É possível reverter a crise da biodiversidade?

Esse é um desafio bem grande que temos pela frente. Por meio da Convenção da Biodiversidade, tem se buscado caminhos para estabelecer alguns critérios que poderiam amenizar a perda de biodiversidade, que a meu ver tem se demonstrado irreversível.

Na COP15 da CDB, em Montreal (2022), foi adotado o Quadro Global de Biodiversidade de Kunming-Montreal (GBF), estabelecendo metas para conter a perda de biodiversidade. Assim como o Acordo de Paris foi um marco para as Convenções do Clima, o Acordo de Kunming-Montreal foi um marco para as Convenções da Biodiversidade na busca de estabelecer ações emergenciais para reverter o cenário devastador sobre a biodiversidade que vivemos atualmente.

Algumas metas foram estabelecidas para buscar reduzir os impactos que estão comprometendo a sobrevivência de muitas espécies.
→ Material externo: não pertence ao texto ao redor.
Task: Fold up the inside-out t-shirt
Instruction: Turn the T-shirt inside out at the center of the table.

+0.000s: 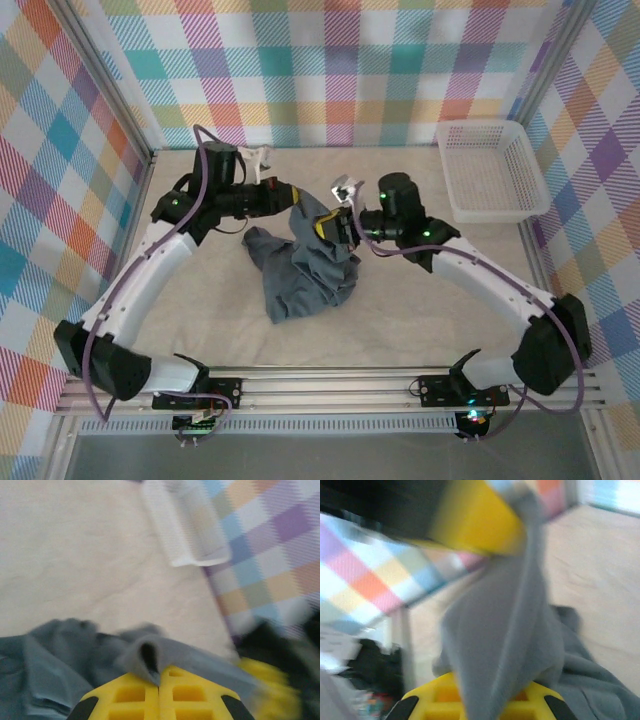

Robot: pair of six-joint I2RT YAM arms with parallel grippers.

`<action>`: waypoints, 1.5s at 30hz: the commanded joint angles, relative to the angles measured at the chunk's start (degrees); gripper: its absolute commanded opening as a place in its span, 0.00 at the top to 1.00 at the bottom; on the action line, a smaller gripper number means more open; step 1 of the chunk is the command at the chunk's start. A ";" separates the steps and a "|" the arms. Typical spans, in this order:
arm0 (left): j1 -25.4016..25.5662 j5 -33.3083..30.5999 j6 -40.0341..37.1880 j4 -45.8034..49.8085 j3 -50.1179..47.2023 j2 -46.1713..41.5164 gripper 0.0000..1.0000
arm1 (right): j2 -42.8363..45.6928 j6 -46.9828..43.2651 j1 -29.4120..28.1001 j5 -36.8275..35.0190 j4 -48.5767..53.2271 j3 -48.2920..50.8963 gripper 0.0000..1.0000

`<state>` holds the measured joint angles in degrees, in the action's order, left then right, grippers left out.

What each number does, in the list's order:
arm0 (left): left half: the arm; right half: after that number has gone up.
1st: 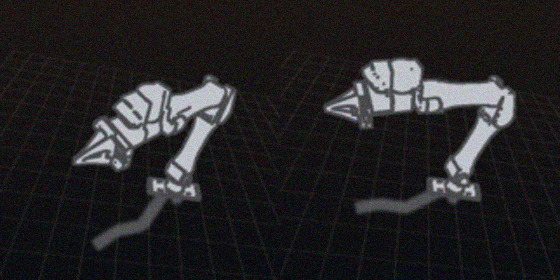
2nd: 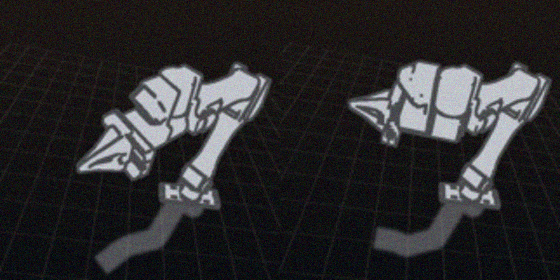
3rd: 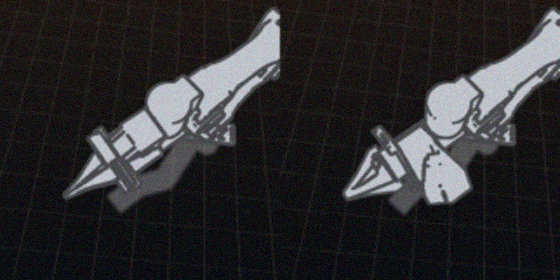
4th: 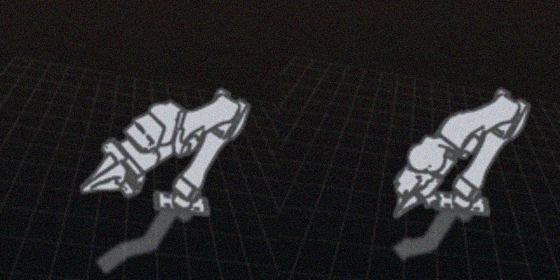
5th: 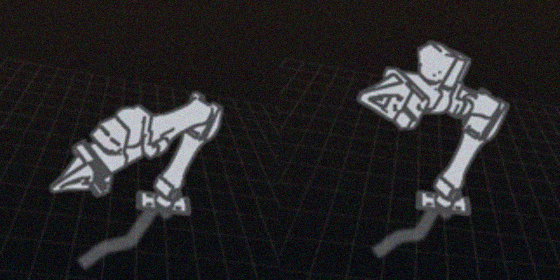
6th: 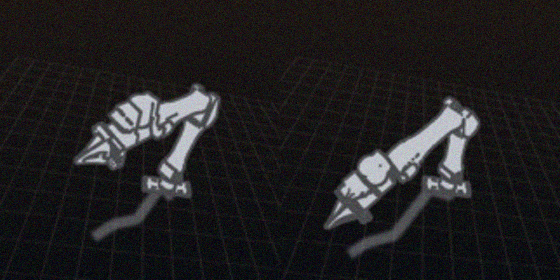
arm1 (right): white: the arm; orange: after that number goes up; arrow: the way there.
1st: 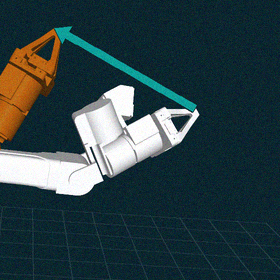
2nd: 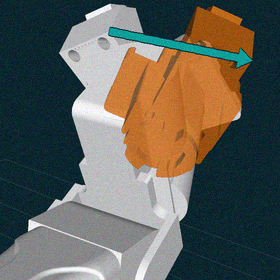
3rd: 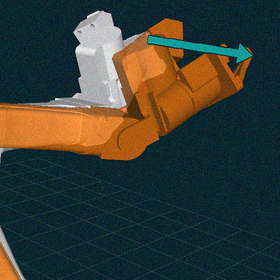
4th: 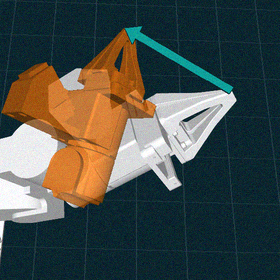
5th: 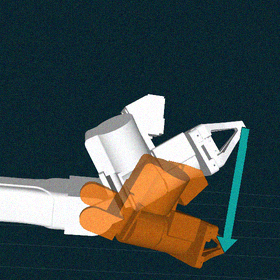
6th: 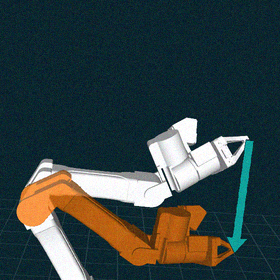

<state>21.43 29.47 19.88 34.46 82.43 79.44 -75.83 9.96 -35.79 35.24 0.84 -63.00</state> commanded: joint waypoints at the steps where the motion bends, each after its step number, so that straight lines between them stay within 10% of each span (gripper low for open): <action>1: -2.45 -2.51 -8.35 5.31 -0.48 3.92 1.00 | 5.17 15.81 2.02 17.24 -12.17 2.19 1.00; 4: -2.45 0.91 -7.49 2.56 -1.49 2.16 0.94 | 6.65 20.89 3.70 17.02 -18.36 4.61 1.00; 9: -2.45 2.79 -6.87 1.92 -4.33 -4.82 0.51 | 3.96 25.72 5.91 17.86 -24.48 6.36 1.00; 17: 1.11 9.89 12.09 -14.92 -13.34 -16.96 0.47 | 0.75 24.27 6.09 17.97 -21.33 4.66 1.00; 26: 7.76 11.07 11.42 -18.02 -8.43 -6.32 0.27 | -0.28 24.78 5.65 20.09 -19.78 3.35 1.00; 28: 9.15 10.62 11.79 -20.43 -7.18 -4.38 0.34 | -0.19 24.51 5.64 19.59 -18.98 3.54 1.00; 32: 8.94 6.11 12.41 -19.17 -4.78 -6.30 1.00 | 0.00 17.08 5.64 11.06 -5.91 3.33 0.90; 45: 6.69 -6.92 -3.59 17.15 18.07 -6.48 1.00 | -6.69 4.70 3.10 1.18 6.92 4.57 0.82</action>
<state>28.36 27.22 22.90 41.01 98.43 72.47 -82.02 17.04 -32.21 37.04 6.02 -57.78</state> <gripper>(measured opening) 0.050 0.187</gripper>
A partir disso, a ideia é que a gente consiga, se não reverter, ao menos amenizar a extinção em massa que está em curso.

Que pontos você destaca desse acordo?

Uma das metas determina que precisamos proteger pelo menos 30% dos ambientes naturais do planeta, esse é um número para ser atingido até 2030.

Além de reduzir a influência dos agentes que mais causam problemas para a biodiversidade, como a utilização de pesticidas ou agrotóxicos, reduzir a poluição e prevenir e controlar espécies exóticas invasoras. E, ao mesmo tempo, buscar constituir fundos financeiros que apoiem as ações de conservação.

É importante manter o maior percentual de áreas naturais íntegras no planeta, porque esse é um elemento que está dentro das relações de causa e efeito: quanto mais floresta viva e saudável, mais a crise climática é reduzida. Isso melhora a qualidade de vida, a qualidade dos serviços ecossistêmicos e, obviamente, as chances de sobrevivência de muitas espécies que vivem nessas paisagens naturais, reduzindo a crise da biodiversidade.

O Acordo de Kunming-Montreal está sendo cumprido?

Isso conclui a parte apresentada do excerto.